The Young Democrats are “elated” after the recent Senate and presidential wins, with Onwumere calling the last four years a “nightmare” for racial minorities, immigrants and the LGBTQ community because of former president Trump’s “divisiveness, actions and rhetoric.”
“We’re excited by our federal trifecta, but we understand that the election was just the first step and that there is plenty of work to be done at all levels of government,” Onwumere said.
Republicans and Democrats have discussed the issue of COVID-19 relief in both presidential and senate debates.
“We need to open the country back up in a safe and responsible manner; right now, small businesses are being destroyed; according to CNBC, 60% of small businesses have been permanently closed,” Jafojo said.

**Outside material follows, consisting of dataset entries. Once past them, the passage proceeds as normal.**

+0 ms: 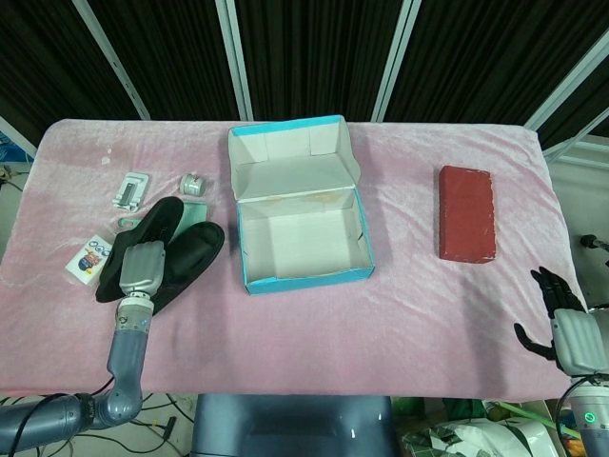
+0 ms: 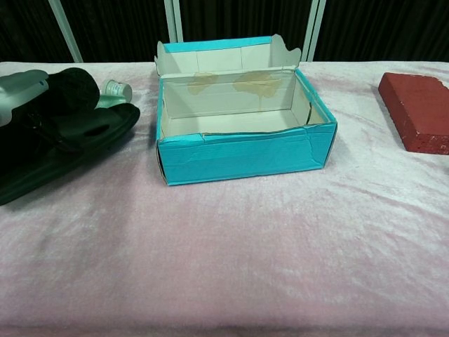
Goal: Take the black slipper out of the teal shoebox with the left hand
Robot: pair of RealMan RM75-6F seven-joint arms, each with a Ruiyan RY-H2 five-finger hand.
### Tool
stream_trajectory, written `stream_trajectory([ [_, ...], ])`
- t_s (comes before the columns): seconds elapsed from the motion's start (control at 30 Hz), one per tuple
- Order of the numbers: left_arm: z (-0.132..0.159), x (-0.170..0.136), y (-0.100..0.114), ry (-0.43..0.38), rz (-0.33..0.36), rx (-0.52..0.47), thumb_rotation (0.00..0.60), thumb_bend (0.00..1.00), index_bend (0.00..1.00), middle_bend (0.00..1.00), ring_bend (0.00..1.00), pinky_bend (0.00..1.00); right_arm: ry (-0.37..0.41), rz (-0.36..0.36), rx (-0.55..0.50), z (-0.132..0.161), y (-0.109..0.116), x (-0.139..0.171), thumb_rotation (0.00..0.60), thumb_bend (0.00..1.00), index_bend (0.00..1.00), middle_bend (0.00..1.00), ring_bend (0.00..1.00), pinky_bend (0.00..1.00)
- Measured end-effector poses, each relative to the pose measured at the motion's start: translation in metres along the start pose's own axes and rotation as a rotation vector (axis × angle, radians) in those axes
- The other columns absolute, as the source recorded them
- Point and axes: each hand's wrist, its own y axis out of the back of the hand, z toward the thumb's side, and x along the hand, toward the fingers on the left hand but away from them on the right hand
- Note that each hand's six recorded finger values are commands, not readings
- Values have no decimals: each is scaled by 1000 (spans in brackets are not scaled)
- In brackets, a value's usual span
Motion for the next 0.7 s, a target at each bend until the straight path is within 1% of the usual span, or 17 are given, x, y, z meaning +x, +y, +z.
stream_trajectory([
  [0.07,2,-2,5,-13,22,-16,600,0,0,45,0,126,1,-1,2,0,0,0,600,264,0,33,0,174],
  [0.13,3,-8,15,-33,58,-33,600,0,0,64,0,109,5,-4,3,1,1,-1,600,264,0,33,0,174],
  [0.27,-2,-26,40,-69,140,-54,600,0,0,102,0,99,16,-10,13,5,3,-4,600,264,0,33,0,174],
  [0.33,-11,-39,54,-77,186,-53,600,0,0,117,0,96,22,-12,22,7,4,-5,600,264,0,33,0,174],
  [0.4,-26,-54,69,-69,233,-46,600,0,0,121,0,93,31,-14,32,10,5,-8,600,265,0,33,0,174],
  [0.5,-50,-83,85,-43,295,-38,600,0,0,120,0,87,52,-14,47,18,5,-12,600,265,0,33,0,174],
  [0.53,-57,-93,88,-33,308,-39,600,0,0,119,0,86,61,-14,53,21,5,-13,600,264,0,33,0,174],
  [0.6,-73,-117,90,-9,322,-39,600,0,2,117,0,83,71,-14,63,26,5,-14,600,264,0,33,0,172],
  [0.7,-96,-149,86,31,303,-36,600,0,7,112,0,74,84,-18,86,31,5,-15,600,264,0,33,0,161],
])
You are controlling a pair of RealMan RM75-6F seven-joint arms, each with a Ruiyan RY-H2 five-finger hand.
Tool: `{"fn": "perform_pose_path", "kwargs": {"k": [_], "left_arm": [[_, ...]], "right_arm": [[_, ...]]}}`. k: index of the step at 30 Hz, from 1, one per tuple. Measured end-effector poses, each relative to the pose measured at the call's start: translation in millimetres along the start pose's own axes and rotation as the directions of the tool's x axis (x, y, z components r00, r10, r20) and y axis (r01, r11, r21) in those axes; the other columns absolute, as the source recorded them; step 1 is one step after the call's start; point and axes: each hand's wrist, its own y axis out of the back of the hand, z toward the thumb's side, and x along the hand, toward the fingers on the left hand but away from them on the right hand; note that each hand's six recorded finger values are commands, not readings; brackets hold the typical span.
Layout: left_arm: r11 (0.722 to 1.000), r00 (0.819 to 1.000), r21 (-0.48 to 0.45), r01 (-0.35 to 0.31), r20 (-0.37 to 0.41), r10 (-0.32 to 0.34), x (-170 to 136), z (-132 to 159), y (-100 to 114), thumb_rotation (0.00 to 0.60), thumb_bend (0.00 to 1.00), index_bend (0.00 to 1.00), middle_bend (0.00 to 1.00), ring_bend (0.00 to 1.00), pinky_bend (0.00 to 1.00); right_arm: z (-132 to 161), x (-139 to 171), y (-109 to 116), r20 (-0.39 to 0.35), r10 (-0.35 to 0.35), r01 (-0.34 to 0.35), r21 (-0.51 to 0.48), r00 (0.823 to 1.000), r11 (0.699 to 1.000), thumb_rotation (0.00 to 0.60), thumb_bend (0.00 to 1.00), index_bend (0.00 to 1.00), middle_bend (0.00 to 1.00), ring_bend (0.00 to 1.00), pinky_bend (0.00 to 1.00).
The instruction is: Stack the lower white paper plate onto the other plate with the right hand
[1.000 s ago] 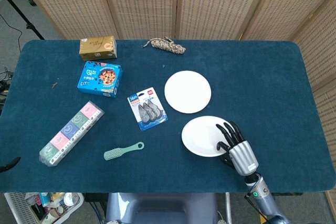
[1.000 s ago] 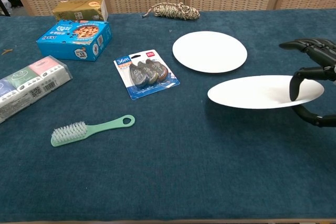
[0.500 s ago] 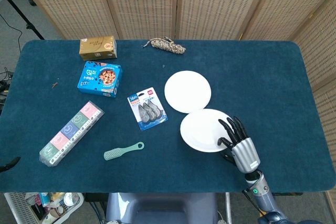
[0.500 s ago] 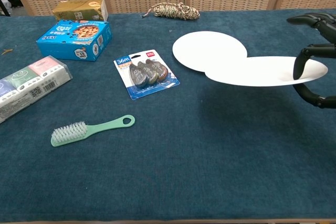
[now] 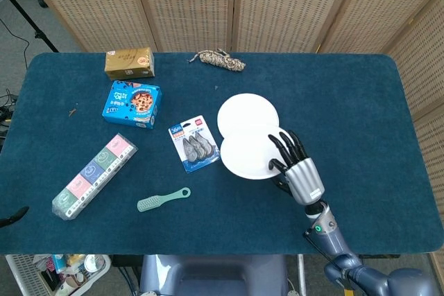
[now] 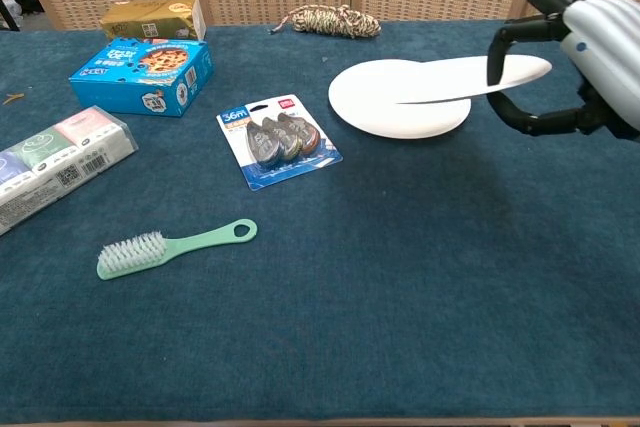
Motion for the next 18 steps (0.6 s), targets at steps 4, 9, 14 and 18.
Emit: {"fn": "perform_pose_path", "kwargs": {"k": [4, 9, 14, 18], "left_arm": [[1.000, 1.000, -0.004, -0.004, -0.006, 0.004, 1, -1, 1, 0.600, 0.00, 0.00, 0.00, 0.00, 0.00], [1.000, 1.000, -0.011, -0.010, -0.019, 0.010, 3, -5, 4, 0.600, 0.00, 0.00, 0.00, 0.00, 0.00], [1.000, 0.999, -0.013, -0.011, -0.034, 0.011, 6, -8, 5, 0.600, 0.00, 0.00, 0.00, 0.00, 0.00], [1.000, 0.999, -0.013, -0.009, -0.047, 0.009, 10, -11, 5, 0.600, 0.00, 0.00, 0.00, 0.00, 0.00]], "right_arm": [[2, -26, -11, 0.021, 0.025, -0.026, 0.021, 0.999, 0.999, 0.600, 0.93, 0.71, 0.12, 0.00, 0.04], [-2, -57, -22, 0.064, 0.043, -0.045, 0.036, 0.997, 0.998, 0.600, 0.93, 0.71, 0.12, 0.00, 0.05], [-13, -75, -30, 0.111, 0.057, -0.064, 0.062, 0.992, 0.996, 0.600, 0.93, 0.71, 0.12, 0.00, 0.05], [-21, -84, -40, 0.135, 0.087, -0.100, 0.088, 0.987, 0.991, 0.600, 0.93, 0.71, 0.12, 0.00, 0.05]]}}
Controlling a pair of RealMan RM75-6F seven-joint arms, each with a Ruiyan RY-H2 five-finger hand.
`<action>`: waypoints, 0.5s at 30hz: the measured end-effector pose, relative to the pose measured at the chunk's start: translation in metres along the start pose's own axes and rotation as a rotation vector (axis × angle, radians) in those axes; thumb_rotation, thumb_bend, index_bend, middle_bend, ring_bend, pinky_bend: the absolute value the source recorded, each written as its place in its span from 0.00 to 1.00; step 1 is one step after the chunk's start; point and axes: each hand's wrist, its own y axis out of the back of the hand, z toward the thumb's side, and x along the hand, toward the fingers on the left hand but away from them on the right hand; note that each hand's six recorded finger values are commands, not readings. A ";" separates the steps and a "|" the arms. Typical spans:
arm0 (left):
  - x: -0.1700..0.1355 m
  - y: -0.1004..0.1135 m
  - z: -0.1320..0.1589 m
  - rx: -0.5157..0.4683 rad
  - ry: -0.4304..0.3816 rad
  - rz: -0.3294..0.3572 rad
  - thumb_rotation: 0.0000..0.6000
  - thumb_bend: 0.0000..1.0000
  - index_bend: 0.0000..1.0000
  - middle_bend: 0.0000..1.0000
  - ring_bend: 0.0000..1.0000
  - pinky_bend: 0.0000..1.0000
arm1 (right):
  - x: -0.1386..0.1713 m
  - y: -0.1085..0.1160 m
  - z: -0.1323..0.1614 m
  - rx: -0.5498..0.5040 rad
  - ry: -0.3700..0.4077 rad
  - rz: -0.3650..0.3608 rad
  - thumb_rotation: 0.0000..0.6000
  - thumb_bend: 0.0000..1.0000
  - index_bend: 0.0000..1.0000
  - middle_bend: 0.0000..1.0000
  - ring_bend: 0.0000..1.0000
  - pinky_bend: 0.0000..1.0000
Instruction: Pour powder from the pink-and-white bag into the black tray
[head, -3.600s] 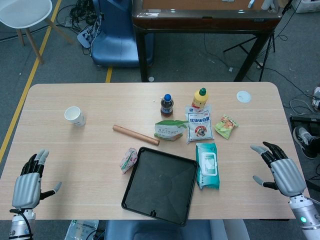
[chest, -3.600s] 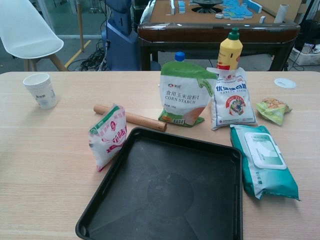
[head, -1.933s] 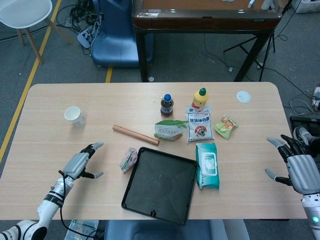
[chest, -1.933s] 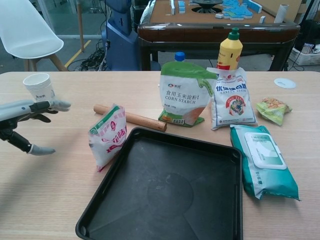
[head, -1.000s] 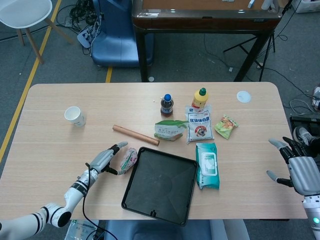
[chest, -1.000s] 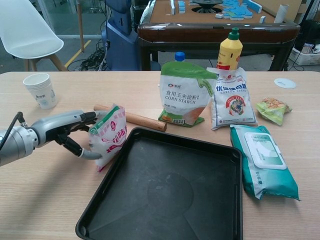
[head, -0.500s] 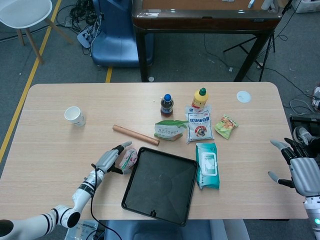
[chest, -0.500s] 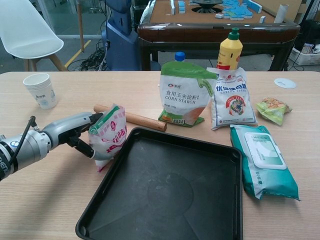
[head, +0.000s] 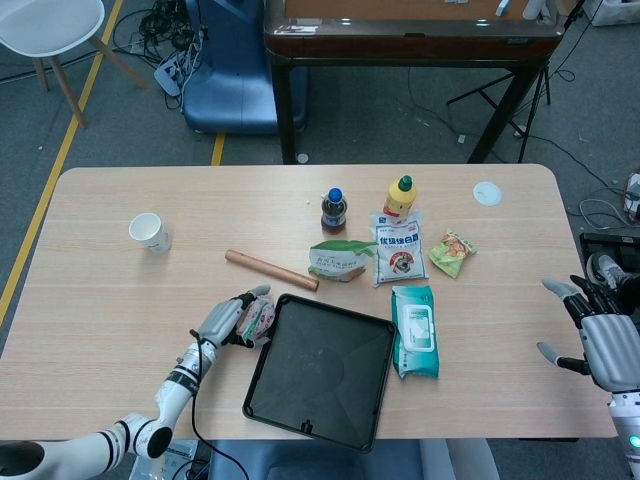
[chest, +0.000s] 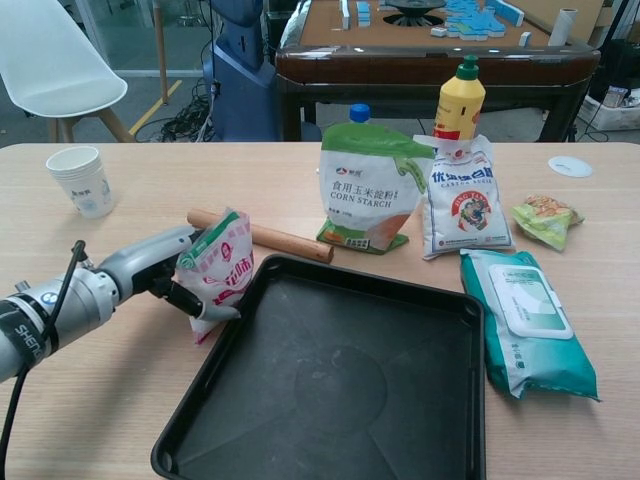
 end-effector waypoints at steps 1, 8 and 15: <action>0.000 0.000 0.001 -0.004 -0.004 0.007 1.00 0.17 0.16 0.19 0.21 0.22 | 0.000 0.000 0.000 0.000 0.000 0.000 1.00 0.16 0.17 0.24 0.10 0.12; 0.004 0.001 0.002 -0.026 -0.037 0.052 1.00 0.17 0.20 0.22 0.24 0.26 | -0.001 0.000 0.001 0.004 -0.002 0.002 1.00 0.16 0.17 0.24 0.10 0.12; 0.005 -0.003 0.000 -0.028 -0.043 0.053 1.00 0.17 0.22 0.23 0.24 0.28 | -0.002 0.000 0.002 0.005 -0.001 0.006 1.00 0.16 0.17 0.24 0.10 0.12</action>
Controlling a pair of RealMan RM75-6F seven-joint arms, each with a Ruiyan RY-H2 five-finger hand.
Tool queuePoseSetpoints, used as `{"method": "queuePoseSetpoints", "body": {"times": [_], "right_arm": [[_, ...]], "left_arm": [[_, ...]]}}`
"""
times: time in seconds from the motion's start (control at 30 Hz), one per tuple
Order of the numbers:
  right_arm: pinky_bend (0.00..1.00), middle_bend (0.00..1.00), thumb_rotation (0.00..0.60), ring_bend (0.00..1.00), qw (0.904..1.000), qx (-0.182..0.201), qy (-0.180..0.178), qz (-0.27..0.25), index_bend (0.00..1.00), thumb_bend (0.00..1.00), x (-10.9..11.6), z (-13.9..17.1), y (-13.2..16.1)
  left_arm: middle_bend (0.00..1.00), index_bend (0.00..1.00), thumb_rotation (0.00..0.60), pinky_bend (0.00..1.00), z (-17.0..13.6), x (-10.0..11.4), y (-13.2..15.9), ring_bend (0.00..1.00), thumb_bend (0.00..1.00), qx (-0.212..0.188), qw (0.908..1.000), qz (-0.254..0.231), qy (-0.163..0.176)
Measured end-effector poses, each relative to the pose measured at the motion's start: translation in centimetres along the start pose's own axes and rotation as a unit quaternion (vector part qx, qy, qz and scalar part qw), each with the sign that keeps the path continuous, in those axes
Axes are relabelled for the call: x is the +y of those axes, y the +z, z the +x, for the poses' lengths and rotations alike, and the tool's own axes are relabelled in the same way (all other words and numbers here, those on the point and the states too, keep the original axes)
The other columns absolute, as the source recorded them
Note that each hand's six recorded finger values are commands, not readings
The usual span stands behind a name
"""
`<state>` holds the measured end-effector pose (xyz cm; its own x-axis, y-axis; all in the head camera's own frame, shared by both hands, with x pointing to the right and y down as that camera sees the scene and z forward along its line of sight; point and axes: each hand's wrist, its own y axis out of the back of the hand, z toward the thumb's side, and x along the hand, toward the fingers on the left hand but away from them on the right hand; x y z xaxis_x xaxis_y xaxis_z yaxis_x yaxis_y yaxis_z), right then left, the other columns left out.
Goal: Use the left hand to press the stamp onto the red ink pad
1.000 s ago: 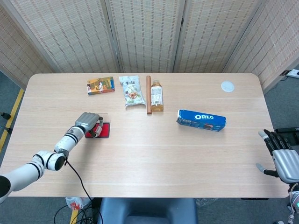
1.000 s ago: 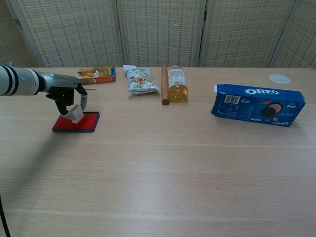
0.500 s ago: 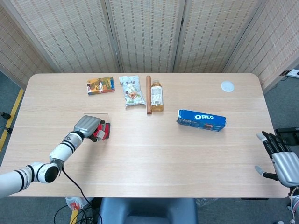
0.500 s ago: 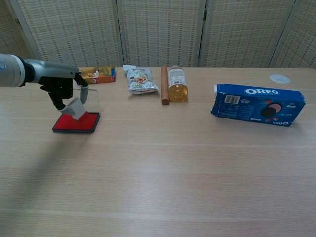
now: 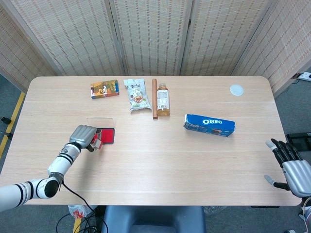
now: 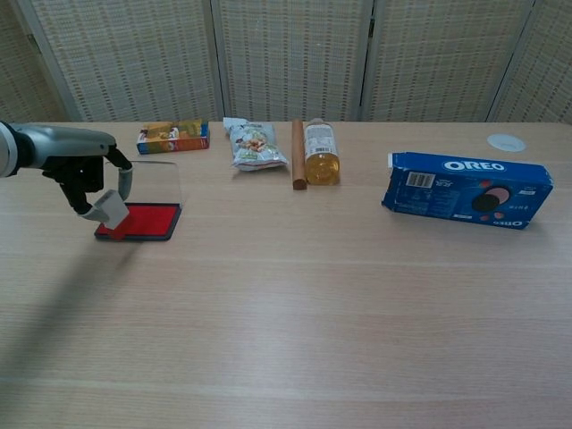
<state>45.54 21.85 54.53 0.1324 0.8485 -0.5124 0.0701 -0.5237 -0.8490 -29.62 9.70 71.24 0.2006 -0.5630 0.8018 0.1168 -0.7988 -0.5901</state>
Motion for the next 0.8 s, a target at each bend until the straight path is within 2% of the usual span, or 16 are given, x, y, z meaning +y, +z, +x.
{"method": "queuePoseSetpoints", "body": {"times": [0.8], "right_arm": [[0.0,0.0,0.6,0.0,1.0,0.008,0.002,0.003,0.0,0.21,-0.2,0.2,0.5]], "left_arm": [[1.0,0.83,0.6,0.92,0.0,-2.7,-1.8,0.92,0.5,0.007,0.9997,-0.021,-0.012]]}}
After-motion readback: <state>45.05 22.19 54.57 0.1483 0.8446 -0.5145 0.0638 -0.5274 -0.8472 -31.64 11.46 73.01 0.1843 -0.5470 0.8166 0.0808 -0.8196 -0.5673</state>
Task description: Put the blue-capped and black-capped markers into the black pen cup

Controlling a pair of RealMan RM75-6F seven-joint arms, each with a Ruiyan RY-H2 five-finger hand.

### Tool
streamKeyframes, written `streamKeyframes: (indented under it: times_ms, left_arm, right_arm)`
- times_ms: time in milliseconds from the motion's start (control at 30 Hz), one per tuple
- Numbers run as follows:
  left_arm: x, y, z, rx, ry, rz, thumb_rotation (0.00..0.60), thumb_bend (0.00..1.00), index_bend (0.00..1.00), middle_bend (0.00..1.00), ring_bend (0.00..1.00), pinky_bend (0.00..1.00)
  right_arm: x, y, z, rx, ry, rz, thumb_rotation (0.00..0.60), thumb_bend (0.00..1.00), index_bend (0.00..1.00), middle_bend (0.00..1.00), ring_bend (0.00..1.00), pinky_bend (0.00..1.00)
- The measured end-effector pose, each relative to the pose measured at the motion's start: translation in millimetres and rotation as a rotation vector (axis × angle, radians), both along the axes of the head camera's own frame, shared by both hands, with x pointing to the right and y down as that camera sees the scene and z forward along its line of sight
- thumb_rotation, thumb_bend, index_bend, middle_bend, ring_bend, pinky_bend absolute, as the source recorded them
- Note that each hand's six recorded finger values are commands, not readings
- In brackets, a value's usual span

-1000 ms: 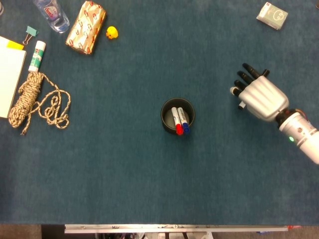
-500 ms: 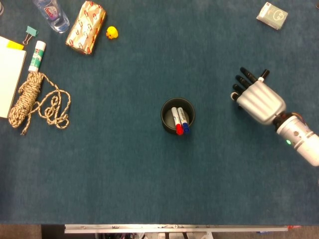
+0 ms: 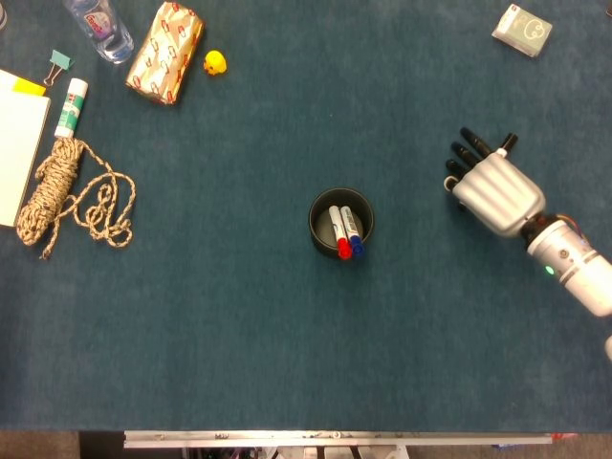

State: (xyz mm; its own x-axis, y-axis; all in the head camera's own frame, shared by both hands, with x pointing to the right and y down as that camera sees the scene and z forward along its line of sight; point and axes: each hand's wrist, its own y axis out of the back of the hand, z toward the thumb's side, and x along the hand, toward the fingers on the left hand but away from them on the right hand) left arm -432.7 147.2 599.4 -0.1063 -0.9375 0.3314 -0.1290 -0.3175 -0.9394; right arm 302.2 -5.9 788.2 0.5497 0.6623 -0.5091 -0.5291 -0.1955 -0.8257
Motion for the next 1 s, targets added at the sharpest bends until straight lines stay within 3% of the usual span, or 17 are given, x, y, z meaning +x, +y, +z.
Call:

Jafojo also says Biden hasn’t been fully transparent with many promises he made that contributed to getting him elected.
“I’ve already seen them breaking promises of getting the pandemic under control; Joe Biden has recently come out and said [that] ‘nothing can change the trajectory of the [COVID-19] pandemic over the next several months’ after campaigning on getting the virus under control,” he said.
Biden signed two executive orders on Friday, one of which would increase federal food assistance and streamline the delivery of stimulus checks to stabilize the economy without Congressional aid.
While Biden does have an aggressive agenda in place for his first 100 days, it will take help from both sides of the aisle to get it accomplished.
In the next administration, the Young Democrats hope to see COVID-19 relief, such as economic relief bills, unemployment benefits and vaccine funding. They also hope to see the federal minimum wage increased to $15 per hour and legislation recognizing and slowing the effects of climate change.
“Additionally, and probably the easiest of all, is a presidential administration that acts like a presidential administration — none of the Twitter beefing, facts-denial, etc.,” Onwumere said. “We need an administration that means to work for all people, not just its base.”
Looking toward the future, both the college Democrats and Republicans hope to work with their respective parties to help mend Americans’ trust in democracy.